Global software giant Microsoft has reported better-than-expected results for the fourth quarter - on the back of booming Xbox One game consoles and tablet sales.
It made a profit of £3.94bn in the three months to the end of December, up nearly 3% on same period in 2012.
The Washington-based company sold 3.9 million Xbox One consoles to retailers and doubled revenue from its line of Surface tablets, compared to the third quarter.
Revenue rose in the fourth quarter by 14% to $24.52bn (£14.76bn).
The firm has also had a solid 12 months on the stock market, with its share price rising around 30% over the previous year.
Outgoing CEO Steve Ballmer said its devices and consumer segment had a "great holiday quarter."
Microsoft launched its Surface tablet last year Surface tablet revenue rose to $893m (£537m) in the quarter, up 123% from Q3.
The company benefited from a US summer price cut to its first-generation models, unveiled the Surface 2 and expanded the number of places it is sold at retail.
"There's better hardware, the software continues to improve and there's better market perception," Microsoft's general manager of investor relations Chris Suh said.
However, analysts continue to question the company's new focus on manufacturing hardware on top of its mainstay software business.
The Surface division still need to reach manufacturing scale that would make it profitable and knock Apple off its iPad perch.
And the Xbox One, which launched late last year to rival Sony's PlayStation 4, is yet to maximise returns from game sales.

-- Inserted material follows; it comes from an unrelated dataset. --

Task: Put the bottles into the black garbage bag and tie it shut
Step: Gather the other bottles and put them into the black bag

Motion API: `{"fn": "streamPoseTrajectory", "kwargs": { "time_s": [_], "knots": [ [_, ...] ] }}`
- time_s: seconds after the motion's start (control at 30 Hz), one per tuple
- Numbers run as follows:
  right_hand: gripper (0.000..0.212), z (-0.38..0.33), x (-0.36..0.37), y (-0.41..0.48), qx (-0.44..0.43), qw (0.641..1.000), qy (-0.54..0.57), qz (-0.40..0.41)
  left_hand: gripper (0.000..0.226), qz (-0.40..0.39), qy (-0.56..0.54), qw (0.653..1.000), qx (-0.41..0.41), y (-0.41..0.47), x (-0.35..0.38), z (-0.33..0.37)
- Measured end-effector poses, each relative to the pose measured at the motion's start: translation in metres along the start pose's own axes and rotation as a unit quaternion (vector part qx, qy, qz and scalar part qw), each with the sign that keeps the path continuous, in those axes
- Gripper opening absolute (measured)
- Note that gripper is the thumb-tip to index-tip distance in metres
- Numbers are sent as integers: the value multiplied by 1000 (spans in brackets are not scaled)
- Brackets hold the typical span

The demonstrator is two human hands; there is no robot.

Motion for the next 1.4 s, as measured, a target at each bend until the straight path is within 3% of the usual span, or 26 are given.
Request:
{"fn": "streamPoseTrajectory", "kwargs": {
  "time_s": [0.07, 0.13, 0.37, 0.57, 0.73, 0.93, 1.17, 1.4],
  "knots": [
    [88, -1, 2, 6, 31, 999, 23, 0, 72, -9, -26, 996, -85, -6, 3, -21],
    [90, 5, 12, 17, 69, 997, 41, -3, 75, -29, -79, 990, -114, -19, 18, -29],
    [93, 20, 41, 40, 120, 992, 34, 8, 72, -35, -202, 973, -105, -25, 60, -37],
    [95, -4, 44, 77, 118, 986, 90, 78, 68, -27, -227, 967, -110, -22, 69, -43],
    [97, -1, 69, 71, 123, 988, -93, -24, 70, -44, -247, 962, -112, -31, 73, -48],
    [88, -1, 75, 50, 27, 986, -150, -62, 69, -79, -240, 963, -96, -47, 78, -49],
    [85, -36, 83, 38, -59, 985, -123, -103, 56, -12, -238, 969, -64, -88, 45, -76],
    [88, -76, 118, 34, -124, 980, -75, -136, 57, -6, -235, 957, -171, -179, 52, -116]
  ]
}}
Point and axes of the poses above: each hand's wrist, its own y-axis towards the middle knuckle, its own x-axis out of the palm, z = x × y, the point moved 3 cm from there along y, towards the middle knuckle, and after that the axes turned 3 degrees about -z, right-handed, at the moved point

Market watchers are also concerned about the company's purchase in the current quarter of struggling Finnish firm Nokia's phone segment, in a deal valued around £4.7bn.
Xbox One has gone head-to-head against Sony amid Nintendo Wii's woes On Thursday, Nokia revealed that its smartphone sales plummeted 29% in the December quarter, even though it released new Lumia models.
Microsoft has also continued to weather to storm of declining PC sales, once its main revenue source.
PC sales between October and December are estimated to have fallen globally by 6.5%, but Microsoft said revenue from its flagship operating system fell just 3%.
However it did not give figures for the split between Windows 7 or its troubled Windows 8.1 operating system.
Overall, revenue from its devices and consumer segment grew 13% to $11.91bn (£7.18bn), while business service revenue from server and cloud computing grew 10% to $12.67bn (£7.64bn).